AIM OF THE TASK: Examine each line of the data. Copy the line if it includes the word "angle".

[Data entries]
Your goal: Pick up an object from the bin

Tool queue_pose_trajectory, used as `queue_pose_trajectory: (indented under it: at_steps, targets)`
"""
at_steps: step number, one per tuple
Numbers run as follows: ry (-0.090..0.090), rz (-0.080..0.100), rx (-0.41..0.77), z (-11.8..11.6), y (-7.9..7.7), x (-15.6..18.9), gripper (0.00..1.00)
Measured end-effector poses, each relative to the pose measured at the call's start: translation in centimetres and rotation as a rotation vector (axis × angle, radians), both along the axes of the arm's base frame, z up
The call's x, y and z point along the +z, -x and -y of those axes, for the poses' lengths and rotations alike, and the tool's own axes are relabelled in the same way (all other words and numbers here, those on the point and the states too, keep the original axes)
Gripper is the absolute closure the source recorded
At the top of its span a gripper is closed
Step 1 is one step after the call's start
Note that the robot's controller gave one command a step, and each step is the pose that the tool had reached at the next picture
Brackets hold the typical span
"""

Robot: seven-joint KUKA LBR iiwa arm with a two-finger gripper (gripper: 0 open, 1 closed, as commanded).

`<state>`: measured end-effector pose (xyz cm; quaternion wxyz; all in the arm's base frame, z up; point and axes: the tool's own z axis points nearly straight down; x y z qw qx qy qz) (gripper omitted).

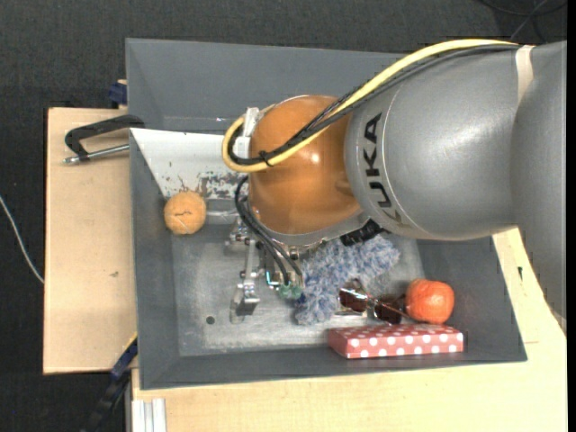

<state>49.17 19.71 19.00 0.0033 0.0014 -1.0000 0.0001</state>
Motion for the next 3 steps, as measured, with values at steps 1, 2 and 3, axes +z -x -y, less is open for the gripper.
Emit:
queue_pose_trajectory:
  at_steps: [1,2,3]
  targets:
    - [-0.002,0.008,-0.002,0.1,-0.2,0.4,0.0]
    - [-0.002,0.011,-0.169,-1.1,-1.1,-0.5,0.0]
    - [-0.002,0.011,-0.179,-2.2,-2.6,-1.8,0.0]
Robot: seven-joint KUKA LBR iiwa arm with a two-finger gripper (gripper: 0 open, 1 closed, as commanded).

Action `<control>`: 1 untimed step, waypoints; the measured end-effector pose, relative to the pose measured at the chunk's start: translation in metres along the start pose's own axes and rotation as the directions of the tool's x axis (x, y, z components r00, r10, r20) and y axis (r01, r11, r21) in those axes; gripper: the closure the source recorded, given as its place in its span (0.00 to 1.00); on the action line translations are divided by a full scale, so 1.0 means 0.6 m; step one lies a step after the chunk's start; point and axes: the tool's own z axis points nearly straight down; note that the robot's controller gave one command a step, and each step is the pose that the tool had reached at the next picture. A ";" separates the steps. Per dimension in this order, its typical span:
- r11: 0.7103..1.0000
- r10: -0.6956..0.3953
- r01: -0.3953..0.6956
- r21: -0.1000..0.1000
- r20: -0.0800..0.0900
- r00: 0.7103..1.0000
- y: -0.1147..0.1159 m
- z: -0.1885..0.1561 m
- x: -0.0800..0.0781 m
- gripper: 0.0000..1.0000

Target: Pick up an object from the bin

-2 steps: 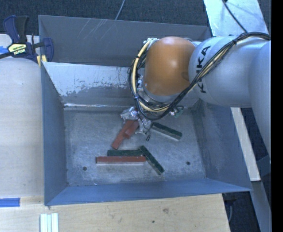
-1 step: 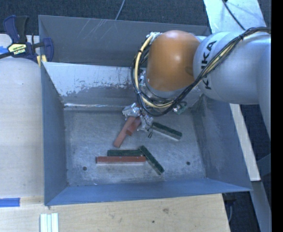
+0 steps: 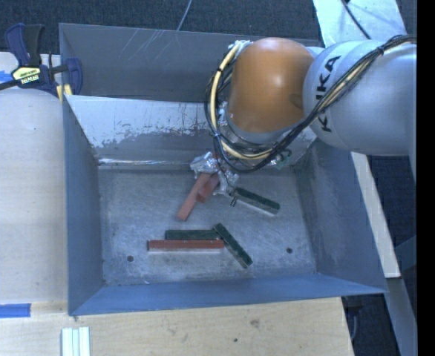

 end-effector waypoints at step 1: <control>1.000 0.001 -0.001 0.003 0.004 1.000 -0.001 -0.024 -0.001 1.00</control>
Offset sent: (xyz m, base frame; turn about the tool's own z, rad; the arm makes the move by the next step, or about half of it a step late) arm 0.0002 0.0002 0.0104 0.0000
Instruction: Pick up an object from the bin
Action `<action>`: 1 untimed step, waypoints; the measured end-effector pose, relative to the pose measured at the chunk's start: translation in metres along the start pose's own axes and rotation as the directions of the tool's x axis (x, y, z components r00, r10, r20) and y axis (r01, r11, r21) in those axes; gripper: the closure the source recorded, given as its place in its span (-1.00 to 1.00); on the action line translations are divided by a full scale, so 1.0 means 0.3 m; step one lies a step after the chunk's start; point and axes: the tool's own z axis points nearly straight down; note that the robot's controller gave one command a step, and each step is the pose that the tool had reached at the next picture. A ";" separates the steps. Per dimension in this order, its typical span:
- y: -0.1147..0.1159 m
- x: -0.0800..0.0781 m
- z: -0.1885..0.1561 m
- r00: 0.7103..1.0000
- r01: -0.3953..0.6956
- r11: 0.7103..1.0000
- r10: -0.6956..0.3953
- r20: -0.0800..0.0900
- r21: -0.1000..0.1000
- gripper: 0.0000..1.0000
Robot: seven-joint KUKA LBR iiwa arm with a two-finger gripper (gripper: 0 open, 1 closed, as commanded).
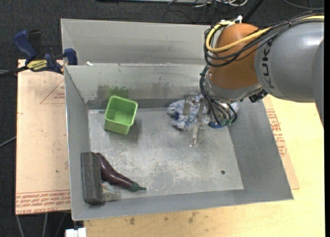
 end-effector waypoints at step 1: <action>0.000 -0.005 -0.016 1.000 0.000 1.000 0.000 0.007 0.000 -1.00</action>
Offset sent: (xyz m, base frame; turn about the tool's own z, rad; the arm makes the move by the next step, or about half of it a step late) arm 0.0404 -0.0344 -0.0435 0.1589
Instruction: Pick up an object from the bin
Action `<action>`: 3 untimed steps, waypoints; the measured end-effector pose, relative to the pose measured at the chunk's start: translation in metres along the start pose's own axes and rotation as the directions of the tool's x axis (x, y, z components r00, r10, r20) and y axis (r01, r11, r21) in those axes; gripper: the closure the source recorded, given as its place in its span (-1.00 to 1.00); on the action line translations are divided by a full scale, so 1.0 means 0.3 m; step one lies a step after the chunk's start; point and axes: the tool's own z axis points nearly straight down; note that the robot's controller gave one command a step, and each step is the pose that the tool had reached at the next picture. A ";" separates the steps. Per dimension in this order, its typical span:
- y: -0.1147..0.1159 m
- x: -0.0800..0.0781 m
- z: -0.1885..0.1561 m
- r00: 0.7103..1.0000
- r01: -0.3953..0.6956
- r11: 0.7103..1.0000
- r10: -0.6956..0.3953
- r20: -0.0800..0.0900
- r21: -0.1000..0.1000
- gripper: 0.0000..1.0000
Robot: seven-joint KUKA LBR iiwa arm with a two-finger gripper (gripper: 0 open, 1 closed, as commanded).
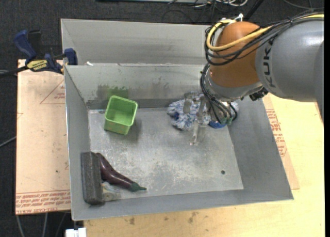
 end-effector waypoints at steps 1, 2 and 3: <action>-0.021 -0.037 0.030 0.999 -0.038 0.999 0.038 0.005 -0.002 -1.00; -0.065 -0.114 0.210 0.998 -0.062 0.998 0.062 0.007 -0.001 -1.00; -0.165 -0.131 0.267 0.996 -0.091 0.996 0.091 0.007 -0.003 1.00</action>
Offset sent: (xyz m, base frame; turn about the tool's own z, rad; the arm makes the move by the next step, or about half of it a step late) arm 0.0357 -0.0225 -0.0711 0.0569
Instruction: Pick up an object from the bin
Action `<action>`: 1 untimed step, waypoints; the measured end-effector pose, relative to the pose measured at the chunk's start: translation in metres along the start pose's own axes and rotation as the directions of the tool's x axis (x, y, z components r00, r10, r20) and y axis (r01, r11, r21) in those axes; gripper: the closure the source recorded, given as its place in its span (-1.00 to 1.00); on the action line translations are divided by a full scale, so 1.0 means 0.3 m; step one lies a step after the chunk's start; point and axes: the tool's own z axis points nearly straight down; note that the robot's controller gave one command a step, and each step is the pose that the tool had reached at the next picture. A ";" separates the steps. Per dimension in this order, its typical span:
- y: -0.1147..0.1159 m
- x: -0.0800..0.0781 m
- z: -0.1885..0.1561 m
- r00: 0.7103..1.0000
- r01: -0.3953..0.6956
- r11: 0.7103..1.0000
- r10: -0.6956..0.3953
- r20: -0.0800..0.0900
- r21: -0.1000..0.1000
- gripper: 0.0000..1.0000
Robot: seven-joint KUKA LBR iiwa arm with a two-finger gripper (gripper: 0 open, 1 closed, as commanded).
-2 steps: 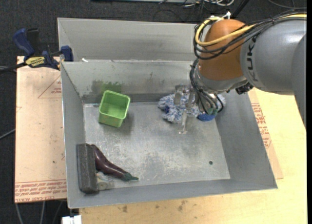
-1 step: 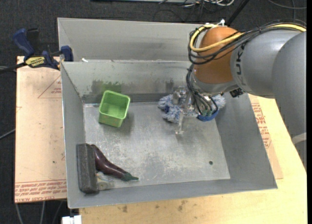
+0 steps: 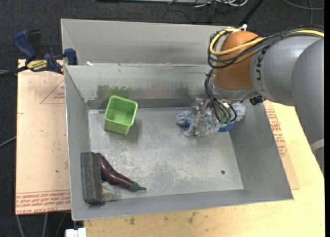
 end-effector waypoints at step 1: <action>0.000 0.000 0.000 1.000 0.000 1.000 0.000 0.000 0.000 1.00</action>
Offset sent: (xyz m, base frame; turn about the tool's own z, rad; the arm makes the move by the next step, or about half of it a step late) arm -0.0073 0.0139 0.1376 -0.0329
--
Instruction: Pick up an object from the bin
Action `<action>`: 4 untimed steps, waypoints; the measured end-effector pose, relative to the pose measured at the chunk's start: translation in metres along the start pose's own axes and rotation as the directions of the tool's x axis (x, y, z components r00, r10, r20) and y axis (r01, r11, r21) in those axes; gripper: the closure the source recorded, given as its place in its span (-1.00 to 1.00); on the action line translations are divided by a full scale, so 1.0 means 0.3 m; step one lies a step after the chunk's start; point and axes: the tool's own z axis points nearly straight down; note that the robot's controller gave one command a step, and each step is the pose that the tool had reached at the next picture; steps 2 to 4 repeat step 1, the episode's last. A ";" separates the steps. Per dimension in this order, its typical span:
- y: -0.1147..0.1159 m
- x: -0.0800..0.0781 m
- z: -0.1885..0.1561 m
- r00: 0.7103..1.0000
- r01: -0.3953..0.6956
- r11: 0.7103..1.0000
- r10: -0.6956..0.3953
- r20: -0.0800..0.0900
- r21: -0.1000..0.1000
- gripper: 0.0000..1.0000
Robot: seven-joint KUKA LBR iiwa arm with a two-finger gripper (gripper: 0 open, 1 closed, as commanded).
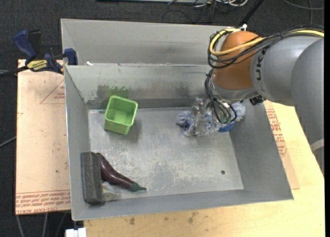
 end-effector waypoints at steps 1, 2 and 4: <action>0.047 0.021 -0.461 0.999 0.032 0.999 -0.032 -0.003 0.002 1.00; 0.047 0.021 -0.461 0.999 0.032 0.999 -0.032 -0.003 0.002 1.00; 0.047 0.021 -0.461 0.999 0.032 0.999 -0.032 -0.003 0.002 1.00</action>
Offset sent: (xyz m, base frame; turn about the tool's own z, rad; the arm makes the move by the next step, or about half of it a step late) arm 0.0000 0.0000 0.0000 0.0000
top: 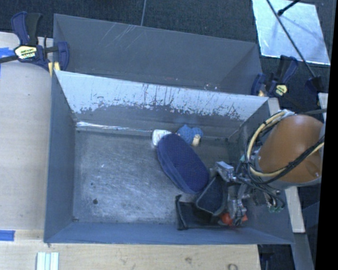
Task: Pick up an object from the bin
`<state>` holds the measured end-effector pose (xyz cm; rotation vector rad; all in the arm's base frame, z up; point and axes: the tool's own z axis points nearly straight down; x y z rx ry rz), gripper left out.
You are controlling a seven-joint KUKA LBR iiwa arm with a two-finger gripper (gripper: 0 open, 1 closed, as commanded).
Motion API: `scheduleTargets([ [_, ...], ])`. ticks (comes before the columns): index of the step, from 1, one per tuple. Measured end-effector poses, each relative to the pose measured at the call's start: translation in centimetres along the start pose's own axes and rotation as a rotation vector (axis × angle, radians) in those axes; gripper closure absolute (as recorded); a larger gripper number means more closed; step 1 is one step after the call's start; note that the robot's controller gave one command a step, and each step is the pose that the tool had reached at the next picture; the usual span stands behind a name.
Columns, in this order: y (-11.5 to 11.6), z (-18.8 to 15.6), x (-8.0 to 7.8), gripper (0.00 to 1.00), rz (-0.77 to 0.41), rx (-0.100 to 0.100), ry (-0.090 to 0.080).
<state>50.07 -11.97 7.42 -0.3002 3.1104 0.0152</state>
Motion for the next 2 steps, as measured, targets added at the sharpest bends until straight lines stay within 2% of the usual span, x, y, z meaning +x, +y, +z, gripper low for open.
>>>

YOUR RESPONSE:
Measured end-effector poses, each relative to the pose measured at the call's start: translation in centimetres and rotation as a rotation vector (axis × angle, radians), both along the axes of the arm's base frame, z up
Motion API: `scheduleTargets([ [_, ...], ])`. ticks (comes before the columns): index of the step, from 1, one per tuple. Measured end-effector poses, each relative to the pose measured at the call's start: translation in centimetres along the start pose's own axes and rotation as a rotation vector (axis × angle, radians) in those axes; gripper closure absolute (as recorded); a larger gripper number means more closed; step 1 is one step after the call's start; note that the robot's controller gave one command a step, and each step is the pose that the tool had reached at the next picture; the usual span stands behind a name.

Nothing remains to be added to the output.